From the first line to the last, repeat the data exactly but leave out the pictures.

RECORDED DATA:
====

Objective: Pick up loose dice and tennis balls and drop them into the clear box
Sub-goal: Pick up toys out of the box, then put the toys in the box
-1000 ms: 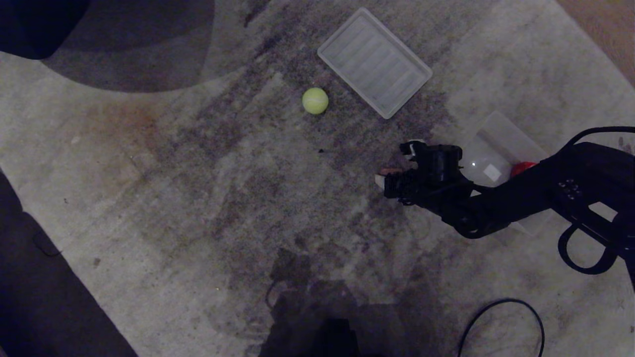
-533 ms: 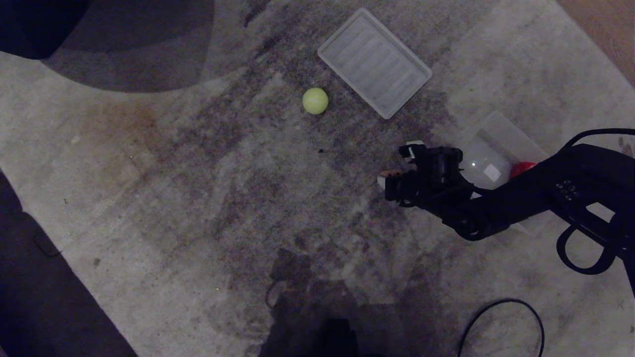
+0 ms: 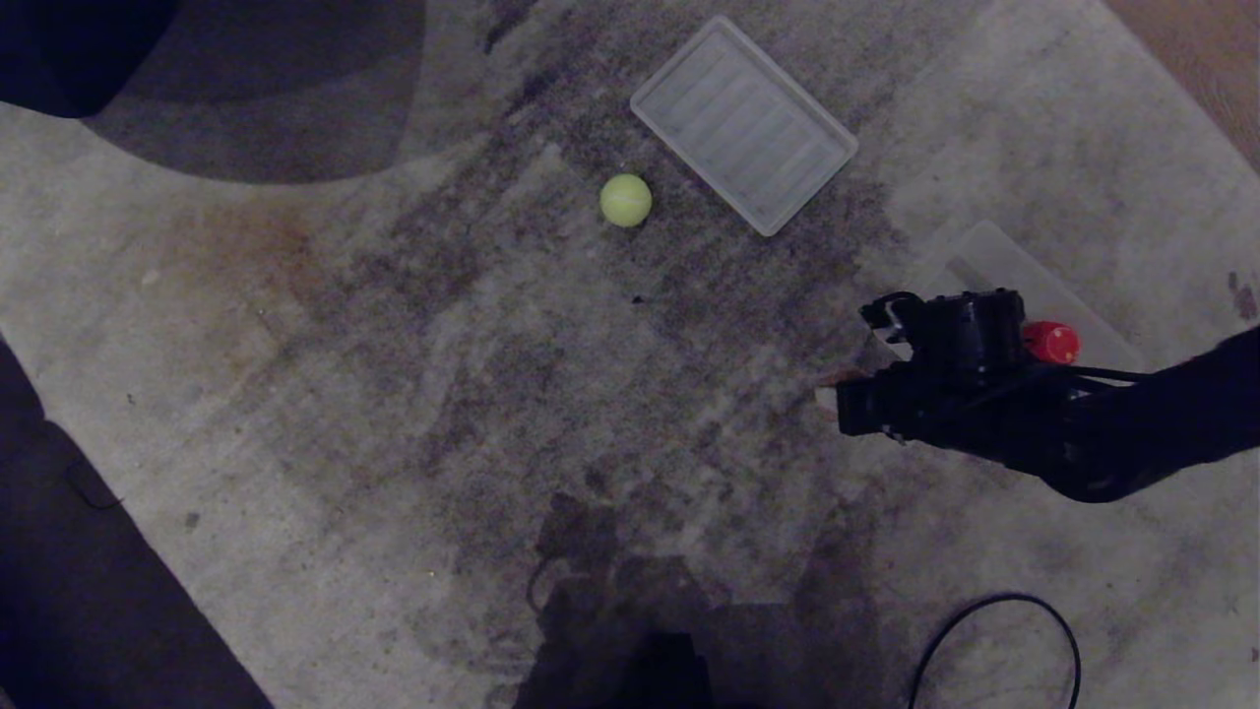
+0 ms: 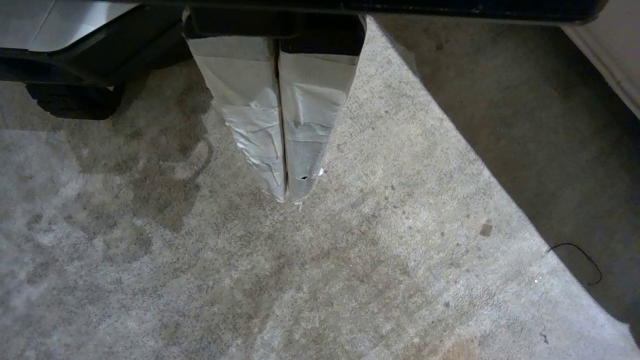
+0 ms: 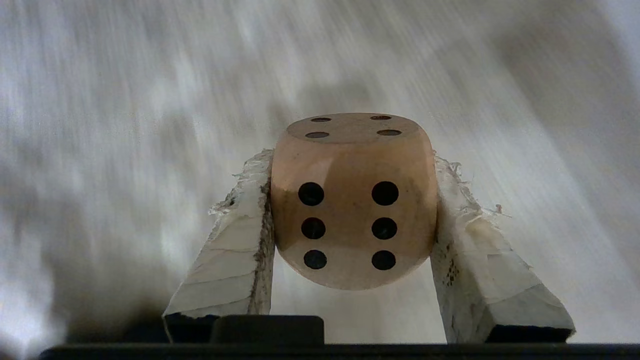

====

TASK SOLUTION:
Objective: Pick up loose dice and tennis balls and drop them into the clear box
Sub-goal: Pick up toys out of the box, then put the toys in the box
-1000 ms: 
-533 ms: 
+0 ms: 
+0 ms: 
+0 ms: 

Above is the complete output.